The invention relates to the field of molecular biology, and discloses a wheat TaHAL3-7A gene, wherein a CDS sequence is shown as SEQ ID NO.1, a protein sequence is shown as SEQ ID NO.2, and application of the wheat TaHAL3-7A gene in regulation and control of crop drought resistance. The invention clones TaHAL3-7A gene from wheat and constructs plant overexpression vector of TaHAL3-7A gene, and the overexpression vectors are respectively transformed into rice and wheat by agrobacterium-mediated method, thereby obviously improving the drought resistance of rice and wheat. The wheat TaHAL3-7A gene is applied to regulating and controlling the drought resistance of crops, and can provide gene resources and a method for creating new stress-resistant varieties.

Description

Wheat TaHAL3-7A gene and application thereof in regulating drought resistance of crops
Technical Field
The invention relates to the field of molecular biology, in particular to a wheat TaHAL3-7A gene and application thereof in regulating and controlling crop drought resistance.
Background
Wheat (Triticum aestivum L.) is an important food crop in the world, has strong adaptability and wide distribution range, and provides about 20% of food heat for human (Kulkarni et al, 2017; Mao et al, 2020). Due to global warming and water shortage issues, drought has become one of the major factors affecting crop growth and yield (salam et al, 2019). Therefore, the mining of excellent drought-resistant genes and the application of the genes in breeding have important significance for the safe and sustainable development of future food (Kulkarni et al, 2017). At present, great progress is made in utilizing genetic engineering technology to develop the research of plant drought resistance, a great amount of related genes are cloned and transferred into plants for the research of drought resistance mechanism. Some experiments show that genes related to drought resistance in plants and other organisms are transferred into the plants, and transcription and translation products of the genes can improve the drought resistance of the transgenic plants.

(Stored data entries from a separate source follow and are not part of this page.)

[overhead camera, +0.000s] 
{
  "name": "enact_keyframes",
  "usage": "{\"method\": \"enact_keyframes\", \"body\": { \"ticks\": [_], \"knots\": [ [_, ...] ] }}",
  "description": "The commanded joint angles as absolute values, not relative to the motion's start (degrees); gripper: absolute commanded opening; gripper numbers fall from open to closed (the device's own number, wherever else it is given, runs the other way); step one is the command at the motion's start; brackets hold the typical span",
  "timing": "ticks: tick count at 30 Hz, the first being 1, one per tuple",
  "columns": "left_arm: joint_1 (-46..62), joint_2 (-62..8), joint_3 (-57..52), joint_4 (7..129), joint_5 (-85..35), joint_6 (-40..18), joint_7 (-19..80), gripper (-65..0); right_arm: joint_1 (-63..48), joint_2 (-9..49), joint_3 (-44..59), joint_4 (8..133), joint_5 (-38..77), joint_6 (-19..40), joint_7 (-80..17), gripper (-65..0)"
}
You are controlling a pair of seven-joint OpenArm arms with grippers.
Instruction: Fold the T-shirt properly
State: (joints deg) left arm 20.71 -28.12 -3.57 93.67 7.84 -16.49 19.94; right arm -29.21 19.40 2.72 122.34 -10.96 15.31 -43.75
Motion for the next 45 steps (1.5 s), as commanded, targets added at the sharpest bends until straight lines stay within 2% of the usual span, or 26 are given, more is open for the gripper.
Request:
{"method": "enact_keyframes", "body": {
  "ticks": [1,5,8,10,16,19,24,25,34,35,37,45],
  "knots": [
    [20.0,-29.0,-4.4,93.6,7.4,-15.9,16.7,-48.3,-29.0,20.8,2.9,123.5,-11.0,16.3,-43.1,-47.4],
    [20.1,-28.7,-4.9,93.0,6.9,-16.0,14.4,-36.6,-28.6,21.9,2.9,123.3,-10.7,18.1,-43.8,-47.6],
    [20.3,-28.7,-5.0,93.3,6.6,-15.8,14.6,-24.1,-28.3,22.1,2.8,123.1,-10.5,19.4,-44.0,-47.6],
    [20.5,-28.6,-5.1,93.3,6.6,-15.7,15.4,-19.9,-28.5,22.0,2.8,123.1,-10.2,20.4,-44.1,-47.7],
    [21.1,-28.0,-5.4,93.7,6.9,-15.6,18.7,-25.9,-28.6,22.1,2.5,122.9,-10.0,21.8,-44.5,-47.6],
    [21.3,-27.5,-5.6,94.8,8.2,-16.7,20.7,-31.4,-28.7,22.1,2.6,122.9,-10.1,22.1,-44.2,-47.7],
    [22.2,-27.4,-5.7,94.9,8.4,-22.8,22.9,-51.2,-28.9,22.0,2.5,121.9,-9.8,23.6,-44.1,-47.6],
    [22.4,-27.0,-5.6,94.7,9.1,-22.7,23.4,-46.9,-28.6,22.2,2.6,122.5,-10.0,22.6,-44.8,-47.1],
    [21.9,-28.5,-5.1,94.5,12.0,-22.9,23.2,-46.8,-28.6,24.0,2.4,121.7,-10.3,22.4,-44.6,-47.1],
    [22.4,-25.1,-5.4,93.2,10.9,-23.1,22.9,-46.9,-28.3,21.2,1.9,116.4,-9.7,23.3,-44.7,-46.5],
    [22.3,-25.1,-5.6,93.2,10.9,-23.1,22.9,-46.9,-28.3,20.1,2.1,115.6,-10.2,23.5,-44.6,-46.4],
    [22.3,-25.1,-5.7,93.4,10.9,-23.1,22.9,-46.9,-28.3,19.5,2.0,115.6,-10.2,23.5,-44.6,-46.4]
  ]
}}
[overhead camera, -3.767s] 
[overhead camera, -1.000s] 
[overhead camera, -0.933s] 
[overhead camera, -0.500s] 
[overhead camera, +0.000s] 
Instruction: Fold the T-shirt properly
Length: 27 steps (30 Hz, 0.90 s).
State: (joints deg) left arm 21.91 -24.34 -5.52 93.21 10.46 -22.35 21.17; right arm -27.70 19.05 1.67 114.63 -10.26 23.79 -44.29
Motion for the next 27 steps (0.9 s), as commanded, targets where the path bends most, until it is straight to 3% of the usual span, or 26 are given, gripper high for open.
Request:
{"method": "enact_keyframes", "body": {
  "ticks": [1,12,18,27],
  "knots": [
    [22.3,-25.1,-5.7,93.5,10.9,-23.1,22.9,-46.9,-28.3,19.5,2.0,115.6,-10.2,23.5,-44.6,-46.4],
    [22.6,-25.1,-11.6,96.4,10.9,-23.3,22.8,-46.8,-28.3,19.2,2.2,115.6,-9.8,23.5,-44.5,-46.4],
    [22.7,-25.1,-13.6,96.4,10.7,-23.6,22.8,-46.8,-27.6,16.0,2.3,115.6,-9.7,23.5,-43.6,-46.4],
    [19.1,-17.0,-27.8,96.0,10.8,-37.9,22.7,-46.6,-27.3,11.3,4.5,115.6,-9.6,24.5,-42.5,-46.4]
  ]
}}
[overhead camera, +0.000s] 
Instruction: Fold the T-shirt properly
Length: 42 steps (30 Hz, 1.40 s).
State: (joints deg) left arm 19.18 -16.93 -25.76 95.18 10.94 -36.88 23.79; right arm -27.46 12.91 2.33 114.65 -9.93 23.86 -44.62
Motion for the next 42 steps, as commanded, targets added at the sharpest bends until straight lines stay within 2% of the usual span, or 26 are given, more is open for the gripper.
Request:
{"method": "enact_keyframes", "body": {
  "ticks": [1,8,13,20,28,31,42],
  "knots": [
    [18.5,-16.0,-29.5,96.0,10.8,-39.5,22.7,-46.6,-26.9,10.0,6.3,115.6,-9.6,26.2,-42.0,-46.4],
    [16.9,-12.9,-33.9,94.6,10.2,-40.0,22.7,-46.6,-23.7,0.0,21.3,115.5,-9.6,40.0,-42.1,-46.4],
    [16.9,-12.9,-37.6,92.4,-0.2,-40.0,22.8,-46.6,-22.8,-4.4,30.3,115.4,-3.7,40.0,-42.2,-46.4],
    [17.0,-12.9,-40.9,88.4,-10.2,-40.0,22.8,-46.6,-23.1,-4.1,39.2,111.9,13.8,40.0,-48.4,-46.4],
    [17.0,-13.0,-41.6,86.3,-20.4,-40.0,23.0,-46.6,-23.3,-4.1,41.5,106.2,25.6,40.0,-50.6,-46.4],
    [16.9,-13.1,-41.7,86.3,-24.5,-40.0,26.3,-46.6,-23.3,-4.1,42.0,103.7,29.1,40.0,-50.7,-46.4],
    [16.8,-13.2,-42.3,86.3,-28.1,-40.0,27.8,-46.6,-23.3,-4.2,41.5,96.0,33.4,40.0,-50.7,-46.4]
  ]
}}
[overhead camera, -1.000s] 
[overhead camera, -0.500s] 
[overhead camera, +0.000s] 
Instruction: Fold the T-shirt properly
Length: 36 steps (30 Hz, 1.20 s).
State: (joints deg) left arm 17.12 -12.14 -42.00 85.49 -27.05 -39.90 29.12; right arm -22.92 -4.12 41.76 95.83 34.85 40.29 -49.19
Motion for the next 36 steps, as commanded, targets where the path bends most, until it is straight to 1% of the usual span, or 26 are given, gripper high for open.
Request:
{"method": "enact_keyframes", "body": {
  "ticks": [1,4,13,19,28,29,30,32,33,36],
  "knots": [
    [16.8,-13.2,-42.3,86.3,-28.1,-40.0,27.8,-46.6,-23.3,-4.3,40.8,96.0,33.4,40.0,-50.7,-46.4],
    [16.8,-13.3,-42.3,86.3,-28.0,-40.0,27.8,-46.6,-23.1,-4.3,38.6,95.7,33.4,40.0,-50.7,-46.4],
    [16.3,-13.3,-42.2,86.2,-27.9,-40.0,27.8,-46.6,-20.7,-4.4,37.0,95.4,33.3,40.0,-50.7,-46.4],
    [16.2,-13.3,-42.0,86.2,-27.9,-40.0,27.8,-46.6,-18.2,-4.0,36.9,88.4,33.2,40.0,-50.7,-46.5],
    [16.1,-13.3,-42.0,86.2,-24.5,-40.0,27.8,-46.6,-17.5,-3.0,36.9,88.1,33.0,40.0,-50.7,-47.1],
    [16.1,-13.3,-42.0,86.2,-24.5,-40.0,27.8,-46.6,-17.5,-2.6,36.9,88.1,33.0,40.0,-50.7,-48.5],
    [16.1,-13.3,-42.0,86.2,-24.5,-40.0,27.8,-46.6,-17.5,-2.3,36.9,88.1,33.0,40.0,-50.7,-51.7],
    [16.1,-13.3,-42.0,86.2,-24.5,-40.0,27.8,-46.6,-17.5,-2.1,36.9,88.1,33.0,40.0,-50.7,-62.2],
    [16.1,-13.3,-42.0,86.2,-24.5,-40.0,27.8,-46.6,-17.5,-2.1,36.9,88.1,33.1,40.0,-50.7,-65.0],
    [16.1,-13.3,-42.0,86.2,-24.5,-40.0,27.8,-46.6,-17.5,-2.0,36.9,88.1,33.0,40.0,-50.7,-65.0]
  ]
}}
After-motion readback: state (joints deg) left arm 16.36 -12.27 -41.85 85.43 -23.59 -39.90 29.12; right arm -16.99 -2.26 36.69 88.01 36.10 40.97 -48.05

HAL3 is a highly conserved flavoprotein present in fungi, plants and animals that plays an important role in cell cycle switching and salt tolerance (Sun et al, 2009). HAL3 protein has been reported to improve salt tolerance in yeast, Arabidopsis, tobacco, rice, soybean, apple, etc. (Ana et al, 1999; Ikuko et al, 2004; Guo et al, 2009; Sun et al, 2009; Yang et al, 2020). However, no research report of wheat TaHAL3 gene is found at present.
Disclosure of Invention
In view of the above-mentioned disadvantages of the prior art, it is an object of the present invention to provide a wheat TaHAL3-7A gene.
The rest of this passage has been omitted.